The viral signals were observed within the intra-alveolar hyaline membranes (a H&E and b SARS-CoV-2 spike RNA-ISH) and within the intact lining alveolar epithelial cells as well as in the desquamated alveolar epithelial cells (c H&E and d SARS-CoV-2 spike RNA-ISH). Viral particles were also noted in the nonalveolar region like bronchus as a cluster of viral signals within peri-bronchial sero-mucinous glands, as well as within the lining pseudostratified respiratory bronchial epithelium. (e H&E and f SARS-SoV-2 spike RNA-ISH). Viral signals were also detected in the necrotic and fibrinous material within damaged pulmonary tissue (g H&E and h SARS-CoV-2 spike RNA-ISH). Inset: Viral signals shown as individual punctate brown dots and clusters. Scale bars = 100 µm. Inset scale bar = 10 µm.

Fig. 2. Detection of SARS-CoV-2 viral replication in pulmonary parenchyma by SARS-CoV-2-S-sense RNA-ISH.

SARS-CoV-2 viral replication events were observed in the intra-alveolar septal region (a), hyaline membranes lining the alveolar space (b), ciliated columnar respiratory epithelium of the bronchus (c), and the subepithelial sero-mucinous tracheal glands (d). Inset: a signal cluster representing viral replication. Scale bars = 200 µm in a, 100 microns in b–d. Inset scale bar = 10 µm. Arrows point to RNA-ISH signals.

Fig. 3. Co-detection of SARS-CoV-2 virus spike (S), nucleocapsid (N) genes, and viral replication in pulmonary parenchyma.

Co-expression of the SARS-CoV-2-S (green) and N (red) genes in the intra-alveolar (a) and hyaline membranes in lung parenchyma (b) utilizing the duplex RNA-ISH with probes against the SARS-CoV-2-N gene and -S gene. Co-detection of the SARS-CoV-2 virus (red) and viral replication (green) in the intra-alveolar and hyaline membranes in lung parenchyma (c, d) with probes against the SARS-CoV-2-N gene and minus strand of S gene. (a, c from patient 1, b, d from patient 3) Scale bars = 50 µm.

Fig. 4. qRT-PCR of SARS-CoV-2 infection in COVID-19 autopsy tissues.
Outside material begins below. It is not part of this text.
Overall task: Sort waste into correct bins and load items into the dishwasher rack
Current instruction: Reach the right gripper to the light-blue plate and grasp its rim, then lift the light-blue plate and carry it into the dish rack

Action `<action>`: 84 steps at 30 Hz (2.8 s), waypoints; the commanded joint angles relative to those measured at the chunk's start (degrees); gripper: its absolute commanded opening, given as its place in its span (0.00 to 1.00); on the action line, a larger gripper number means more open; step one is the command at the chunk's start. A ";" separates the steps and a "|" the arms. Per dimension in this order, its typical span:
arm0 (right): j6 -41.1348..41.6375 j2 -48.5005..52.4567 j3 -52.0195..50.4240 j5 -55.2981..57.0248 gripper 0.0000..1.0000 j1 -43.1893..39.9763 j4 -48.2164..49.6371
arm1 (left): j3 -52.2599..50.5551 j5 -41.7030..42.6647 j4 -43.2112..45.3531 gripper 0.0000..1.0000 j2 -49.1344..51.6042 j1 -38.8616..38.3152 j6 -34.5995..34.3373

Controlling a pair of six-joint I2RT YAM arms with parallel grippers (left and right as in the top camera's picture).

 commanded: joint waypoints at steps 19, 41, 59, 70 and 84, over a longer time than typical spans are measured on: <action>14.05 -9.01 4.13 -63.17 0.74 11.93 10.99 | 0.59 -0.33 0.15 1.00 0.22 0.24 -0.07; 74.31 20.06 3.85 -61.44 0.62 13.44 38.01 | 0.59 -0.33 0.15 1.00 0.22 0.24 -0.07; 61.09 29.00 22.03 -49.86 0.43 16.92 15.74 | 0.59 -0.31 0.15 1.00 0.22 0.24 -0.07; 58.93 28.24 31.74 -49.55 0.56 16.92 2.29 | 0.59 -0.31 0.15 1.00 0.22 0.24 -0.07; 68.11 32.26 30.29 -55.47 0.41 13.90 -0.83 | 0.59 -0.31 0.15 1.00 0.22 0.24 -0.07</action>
2^(∆Ct) for SARS-CoV-2 E gene, N gene, and RdRP gene using RNaseP housekeeping gene as reference. The undetermined Ct was set to 40. Normal lung, H1N1 influenza lung, and normal prostate tissues were used as negative controls. The 2^(∆Ct) of normal lung was set as a cutoff point (0.000224) and the gray area below the cutoff line is considered as SARS-CoV-2 negative. Minimum 1 out of the 3 genes should have Ct value < 40 (or 2^(∆Ct) > 0.000224) to be considered as SARS-CoV-2 positive.

Fig. 5. SARS-CoV-2 virus detection within lymph node.

Viral signal clusters were observed within lymph node germinal center as individual brown dots (a H&E and b SARS-CoV-2 RNA-ISH, in arrow pointed area). Scale bars = 50 µm.

Fig. 6. SARS-CoV-2 infection in kidney transplant patient (patient 3) on immunosuppressant therapy.

Highly abundant viral signals were observed within the lung parenchyma exhibiting diffuse alveolar damage, reflecting the high SARS-CoV-2 virus infection load in Patient 3. The viral signals were detected in intra-alveolar hyaline membrane and interstitial fibroblastic proliferation region (a, b. SARS-CoV-2 RNA-ISH). Scattered viral signals were identified in the renal tubules (c H&E and d SARS-CoV-2 RNA-ISH). Scale bar =  500 µm in a, 100 µm in b, 50 µm in c, d.